Affiliation: Iowa State University

Abstract

Cell walls are essential components of plant cells which perform a variety of important functions for the different cell types, tissues and organs of a plant. Besides mechanical function providing cell shape, cell walls participate in intercellular communication, defense during plant-microbe interactions, and plant growth. The plant cell wall consists predominantly of polysaccharides with the addition of structural glycoproteins, phenolic esters, minerals, lignin, and associated enzymes. Alterations in the cell wall composition created through either changes in biosynthesis of specific constituents or their post-synthetic modifications in the apoplast compromise cell wall integrity and frequently induce plant compensatory responses as a result of these alterations. Here we report that post-synthetic removal of fucose residues specifically from arabinogalactan proteins in the Arabidopsis plant cell wall induces differential expression of fucosyltransferases and leads to the root and hypocotyl elongation changes. These results demonstrate that the post-synthetic modification of cell wall components presents a valuable approach to investigate the potential signaling pathways induced during plant responses to such modifications that usually occur during plant development and stress responses.

Highlights

The cell wall is one of the major plant cell compartments participating in multiple important processes
Three independent herbicide resistant A. thaliana transgenic plants were genotyped to confirm the presence of the complete construct (Fig 1B) introduced into the plant genomic DNA and homozygous plants were confirmed by normal segregation
The presence of the band corresponding to the size of the α-Fucosidase protein together with YFP (116 kDa), where the predicted protein size from the sequence of A. nidulans α-fucosidase is 90 kDa and the size of YFP is 26 kDa, was observed in the transgenic plants expressing AnF, whereas no bands were observed in apoplast of wild type plants (Fig 1C)

Summary

Introduction

The cell wall is one of the major plant cell compartments participating in multiple important processes.
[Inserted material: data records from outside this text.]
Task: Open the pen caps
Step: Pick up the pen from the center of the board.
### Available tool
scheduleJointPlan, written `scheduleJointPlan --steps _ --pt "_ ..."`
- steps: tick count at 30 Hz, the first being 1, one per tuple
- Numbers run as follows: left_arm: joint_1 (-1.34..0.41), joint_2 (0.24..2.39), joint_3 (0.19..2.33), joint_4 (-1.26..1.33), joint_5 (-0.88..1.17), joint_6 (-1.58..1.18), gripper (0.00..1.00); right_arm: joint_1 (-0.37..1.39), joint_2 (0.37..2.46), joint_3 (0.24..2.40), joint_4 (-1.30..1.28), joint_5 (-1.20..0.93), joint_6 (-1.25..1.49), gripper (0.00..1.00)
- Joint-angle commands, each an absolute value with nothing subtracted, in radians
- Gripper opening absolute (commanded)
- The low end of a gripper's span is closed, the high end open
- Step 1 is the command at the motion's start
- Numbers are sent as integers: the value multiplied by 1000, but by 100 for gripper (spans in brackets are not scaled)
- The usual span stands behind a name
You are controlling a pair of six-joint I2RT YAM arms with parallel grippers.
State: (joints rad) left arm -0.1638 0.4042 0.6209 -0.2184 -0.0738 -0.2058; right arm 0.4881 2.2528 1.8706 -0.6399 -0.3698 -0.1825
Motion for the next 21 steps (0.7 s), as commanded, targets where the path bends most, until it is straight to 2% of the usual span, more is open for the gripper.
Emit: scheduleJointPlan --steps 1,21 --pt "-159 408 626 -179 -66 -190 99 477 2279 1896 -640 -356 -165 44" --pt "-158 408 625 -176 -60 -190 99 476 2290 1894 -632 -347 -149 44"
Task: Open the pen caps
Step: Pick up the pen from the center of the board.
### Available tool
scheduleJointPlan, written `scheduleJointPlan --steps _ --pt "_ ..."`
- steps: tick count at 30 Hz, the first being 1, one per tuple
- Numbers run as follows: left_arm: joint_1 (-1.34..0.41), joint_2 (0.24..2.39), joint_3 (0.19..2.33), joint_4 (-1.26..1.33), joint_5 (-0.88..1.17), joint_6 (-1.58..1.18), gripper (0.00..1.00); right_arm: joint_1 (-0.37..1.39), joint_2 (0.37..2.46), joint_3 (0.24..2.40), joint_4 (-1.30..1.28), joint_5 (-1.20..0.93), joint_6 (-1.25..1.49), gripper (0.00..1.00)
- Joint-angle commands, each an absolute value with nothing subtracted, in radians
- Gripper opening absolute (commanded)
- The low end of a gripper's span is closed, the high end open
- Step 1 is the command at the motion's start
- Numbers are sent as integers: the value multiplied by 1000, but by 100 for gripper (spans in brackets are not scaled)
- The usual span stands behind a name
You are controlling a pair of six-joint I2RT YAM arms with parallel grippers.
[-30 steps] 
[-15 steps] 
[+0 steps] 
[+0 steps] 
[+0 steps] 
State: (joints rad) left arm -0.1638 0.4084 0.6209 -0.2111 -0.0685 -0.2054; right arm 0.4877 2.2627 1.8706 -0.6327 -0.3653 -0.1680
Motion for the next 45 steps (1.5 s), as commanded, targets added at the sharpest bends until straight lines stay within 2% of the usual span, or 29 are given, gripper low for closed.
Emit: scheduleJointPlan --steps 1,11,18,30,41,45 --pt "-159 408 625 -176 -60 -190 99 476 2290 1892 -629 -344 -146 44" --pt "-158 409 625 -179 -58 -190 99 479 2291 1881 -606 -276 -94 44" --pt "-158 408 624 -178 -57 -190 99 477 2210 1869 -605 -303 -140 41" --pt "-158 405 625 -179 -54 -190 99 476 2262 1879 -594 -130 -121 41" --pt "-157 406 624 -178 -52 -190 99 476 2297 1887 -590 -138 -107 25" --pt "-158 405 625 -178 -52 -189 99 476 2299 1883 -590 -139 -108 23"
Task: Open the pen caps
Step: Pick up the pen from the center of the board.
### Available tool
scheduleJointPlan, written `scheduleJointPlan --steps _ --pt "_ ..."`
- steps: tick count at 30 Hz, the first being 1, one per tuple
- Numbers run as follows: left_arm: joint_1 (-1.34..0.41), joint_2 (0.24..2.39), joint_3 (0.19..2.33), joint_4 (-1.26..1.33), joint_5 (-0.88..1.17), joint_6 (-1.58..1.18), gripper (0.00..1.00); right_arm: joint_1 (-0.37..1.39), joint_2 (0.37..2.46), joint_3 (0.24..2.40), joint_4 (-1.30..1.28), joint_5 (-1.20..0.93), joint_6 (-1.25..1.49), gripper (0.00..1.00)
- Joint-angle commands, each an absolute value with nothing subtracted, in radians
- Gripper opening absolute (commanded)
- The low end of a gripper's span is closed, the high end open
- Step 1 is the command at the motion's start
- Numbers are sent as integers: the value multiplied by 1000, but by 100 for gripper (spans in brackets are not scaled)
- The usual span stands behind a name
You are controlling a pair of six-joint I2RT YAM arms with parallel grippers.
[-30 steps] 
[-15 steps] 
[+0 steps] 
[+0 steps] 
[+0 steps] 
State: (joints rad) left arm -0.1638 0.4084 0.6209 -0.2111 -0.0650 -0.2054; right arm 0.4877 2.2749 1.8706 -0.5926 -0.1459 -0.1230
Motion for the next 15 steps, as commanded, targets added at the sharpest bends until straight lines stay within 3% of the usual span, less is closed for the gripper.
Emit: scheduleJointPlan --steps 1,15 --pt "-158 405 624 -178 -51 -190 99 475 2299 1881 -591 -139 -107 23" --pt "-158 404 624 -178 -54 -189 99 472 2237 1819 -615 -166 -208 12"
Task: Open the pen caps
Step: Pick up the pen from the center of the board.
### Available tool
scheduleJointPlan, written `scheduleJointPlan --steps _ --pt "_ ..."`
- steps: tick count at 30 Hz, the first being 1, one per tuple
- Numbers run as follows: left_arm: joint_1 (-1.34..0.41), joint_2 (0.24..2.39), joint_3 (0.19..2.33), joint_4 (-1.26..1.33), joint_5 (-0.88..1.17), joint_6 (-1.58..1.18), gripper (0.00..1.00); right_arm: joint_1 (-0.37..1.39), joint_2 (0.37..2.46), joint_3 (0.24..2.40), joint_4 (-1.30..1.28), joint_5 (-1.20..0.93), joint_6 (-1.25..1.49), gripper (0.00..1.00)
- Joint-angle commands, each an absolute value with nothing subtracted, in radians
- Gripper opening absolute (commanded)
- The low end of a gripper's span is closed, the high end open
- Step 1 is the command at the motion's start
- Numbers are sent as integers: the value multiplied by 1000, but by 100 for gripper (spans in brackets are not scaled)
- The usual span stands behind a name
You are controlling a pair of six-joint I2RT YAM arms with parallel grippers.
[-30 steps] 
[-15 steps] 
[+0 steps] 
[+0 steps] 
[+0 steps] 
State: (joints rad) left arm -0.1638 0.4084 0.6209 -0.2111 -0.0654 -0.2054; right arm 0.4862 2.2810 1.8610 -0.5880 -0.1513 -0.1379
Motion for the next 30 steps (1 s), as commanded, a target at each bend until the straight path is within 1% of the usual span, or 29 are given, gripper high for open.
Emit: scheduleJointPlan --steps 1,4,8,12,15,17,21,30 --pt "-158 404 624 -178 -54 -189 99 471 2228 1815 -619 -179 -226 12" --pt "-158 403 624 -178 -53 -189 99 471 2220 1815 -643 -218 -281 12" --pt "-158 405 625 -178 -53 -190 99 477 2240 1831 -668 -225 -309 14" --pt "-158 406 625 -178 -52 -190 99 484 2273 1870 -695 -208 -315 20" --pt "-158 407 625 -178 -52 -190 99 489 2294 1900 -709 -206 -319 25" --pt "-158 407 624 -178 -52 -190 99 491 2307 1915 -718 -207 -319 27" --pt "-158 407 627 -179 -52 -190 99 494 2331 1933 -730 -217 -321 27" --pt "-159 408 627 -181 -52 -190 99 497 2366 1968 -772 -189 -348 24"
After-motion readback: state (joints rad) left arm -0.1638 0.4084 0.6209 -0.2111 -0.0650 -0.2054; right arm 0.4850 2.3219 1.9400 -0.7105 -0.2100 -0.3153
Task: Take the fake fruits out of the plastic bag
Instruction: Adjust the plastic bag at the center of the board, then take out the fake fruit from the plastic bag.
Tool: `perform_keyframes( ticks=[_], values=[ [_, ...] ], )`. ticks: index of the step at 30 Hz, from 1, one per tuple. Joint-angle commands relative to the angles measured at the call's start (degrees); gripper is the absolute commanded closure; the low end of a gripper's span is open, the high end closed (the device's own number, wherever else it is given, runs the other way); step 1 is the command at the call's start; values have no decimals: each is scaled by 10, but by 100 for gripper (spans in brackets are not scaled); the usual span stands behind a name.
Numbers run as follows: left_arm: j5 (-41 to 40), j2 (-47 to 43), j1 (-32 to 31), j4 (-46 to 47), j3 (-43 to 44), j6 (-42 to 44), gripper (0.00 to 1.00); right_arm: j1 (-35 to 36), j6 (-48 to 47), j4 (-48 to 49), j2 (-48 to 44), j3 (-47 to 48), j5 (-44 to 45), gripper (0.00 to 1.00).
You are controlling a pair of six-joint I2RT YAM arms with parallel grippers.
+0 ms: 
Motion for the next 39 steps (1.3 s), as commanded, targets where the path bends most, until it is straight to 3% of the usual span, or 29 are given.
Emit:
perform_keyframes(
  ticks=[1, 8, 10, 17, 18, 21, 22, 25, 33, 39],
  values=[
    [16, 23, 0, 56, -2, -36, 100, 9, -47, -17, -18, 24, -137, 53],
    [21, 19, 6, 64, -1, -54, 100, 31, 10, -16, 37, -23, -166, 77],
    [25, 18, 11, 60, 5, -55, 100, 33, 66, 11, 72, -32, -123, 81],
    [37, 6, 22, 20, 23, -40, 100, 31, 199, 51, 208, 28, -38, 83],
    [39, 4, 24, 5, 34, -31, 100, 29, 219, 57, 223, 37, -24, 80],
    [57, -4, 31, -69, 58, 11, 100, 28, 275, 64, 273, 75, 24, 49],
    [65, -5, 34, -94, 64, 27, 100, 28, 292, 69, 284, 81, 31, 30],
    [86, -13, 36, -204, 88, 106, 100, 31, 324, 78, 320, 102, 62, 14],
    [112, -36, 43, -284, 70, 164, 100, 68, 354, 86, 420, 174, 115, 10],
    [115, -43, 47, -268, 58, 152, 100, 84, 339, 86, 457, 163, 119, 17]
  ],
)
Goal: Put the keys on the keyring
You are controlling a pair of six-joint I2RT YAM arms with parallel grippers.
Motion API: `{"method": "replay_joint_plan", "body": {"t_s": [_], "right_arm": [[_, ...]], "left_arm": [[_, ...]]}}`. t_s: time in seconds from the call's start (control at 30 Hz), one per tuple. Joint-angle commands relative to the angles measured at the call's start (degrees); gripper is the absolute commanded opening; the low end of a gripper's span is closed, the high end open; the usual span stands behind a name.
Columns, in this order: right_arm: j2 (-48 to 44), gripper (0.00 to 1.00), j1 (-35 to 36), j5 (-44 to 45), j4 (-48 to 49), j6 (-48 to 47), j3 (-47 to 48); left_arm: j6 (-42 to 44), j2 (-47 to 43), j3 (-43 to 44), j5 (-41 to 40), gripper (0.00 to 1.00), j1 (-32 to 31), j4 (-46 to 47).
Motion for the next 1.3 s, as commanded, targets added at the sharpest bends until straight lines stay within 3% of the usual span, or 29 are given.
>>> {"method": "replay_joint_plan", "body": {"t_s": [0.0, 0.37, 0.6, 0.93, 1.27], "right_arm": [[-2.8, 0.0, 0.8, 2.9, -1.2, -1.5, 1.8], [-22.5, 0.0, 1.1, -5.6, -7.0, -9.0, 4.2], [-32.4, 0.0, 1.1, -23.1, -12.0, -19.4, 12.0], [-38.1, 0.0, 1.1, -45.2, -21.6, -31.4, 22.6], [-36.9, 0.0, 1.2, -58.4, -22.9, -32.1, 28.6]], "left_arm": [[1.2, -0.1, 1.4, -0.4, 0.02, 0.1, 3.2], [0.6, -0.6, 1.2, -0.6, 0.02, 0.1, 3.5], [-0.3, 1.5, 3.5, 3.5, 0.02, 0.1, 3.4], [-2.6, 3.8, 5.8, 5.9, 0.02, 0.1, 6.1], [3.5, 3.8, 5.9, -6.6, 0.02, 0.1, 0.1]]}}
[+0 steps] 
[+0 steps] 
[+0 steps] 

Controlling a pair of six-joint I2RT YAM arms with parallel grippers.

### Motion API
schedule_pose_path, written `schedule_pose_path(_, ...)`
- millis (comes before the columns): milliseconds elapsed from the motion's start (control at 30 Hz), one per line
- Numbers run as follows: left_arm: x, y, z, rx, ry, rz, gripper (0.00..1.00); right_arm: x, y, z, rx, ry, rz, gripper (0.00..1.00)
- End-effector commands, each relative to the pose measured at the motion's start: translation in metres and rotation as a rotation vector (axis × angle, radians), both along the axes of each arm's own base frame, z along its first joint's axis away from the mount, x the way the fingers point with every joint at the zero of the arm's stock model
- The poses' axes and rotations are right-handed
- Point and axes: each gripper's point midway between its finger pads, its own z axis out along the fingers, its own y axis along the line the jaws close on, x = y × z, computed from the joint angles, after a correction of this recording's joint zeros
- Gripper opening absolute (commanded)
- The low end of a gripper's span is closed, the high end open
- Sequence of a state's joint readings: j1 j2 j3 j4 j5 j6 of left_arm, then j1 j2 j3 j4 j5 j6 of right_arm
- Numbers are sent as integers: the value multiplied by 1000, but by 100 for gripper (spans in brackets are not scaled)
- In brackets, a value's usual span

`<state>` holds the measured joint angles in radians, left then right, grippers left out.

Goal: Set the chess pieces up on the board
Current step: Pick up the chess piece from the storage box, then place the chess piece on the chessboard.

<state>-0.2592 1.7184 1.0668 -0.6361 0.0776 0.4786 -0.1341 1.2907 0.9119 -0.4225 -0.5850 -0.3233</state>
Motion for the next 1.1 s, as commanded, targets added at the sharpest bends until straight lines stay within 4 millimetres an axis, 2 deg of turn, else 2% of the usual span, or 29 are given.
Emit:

Involvement of the cell wall in signaling mechanisms during plant growth and response to biotic and abiotic stresses was proposed, and the term Cell Wall Integrity (CWI) control was introduced [1,2,3,4]. Plant cell walls are mainly composed of different types of polysaccharides that can be arbitrarily divided into three major groups: cellulose, hemicelluloses, and pectin [5]. There are a large number of cell wall modifying enzymes and structural glycoproteins localized in the cell wall. Among the most common cell wall localized glycoproteins are arabinogalactan proteins (AGP), hydroxyproline-rich glycoproteins (HRGP), proline-rich proteins (PRP) and glycine-rich proteins (GRP)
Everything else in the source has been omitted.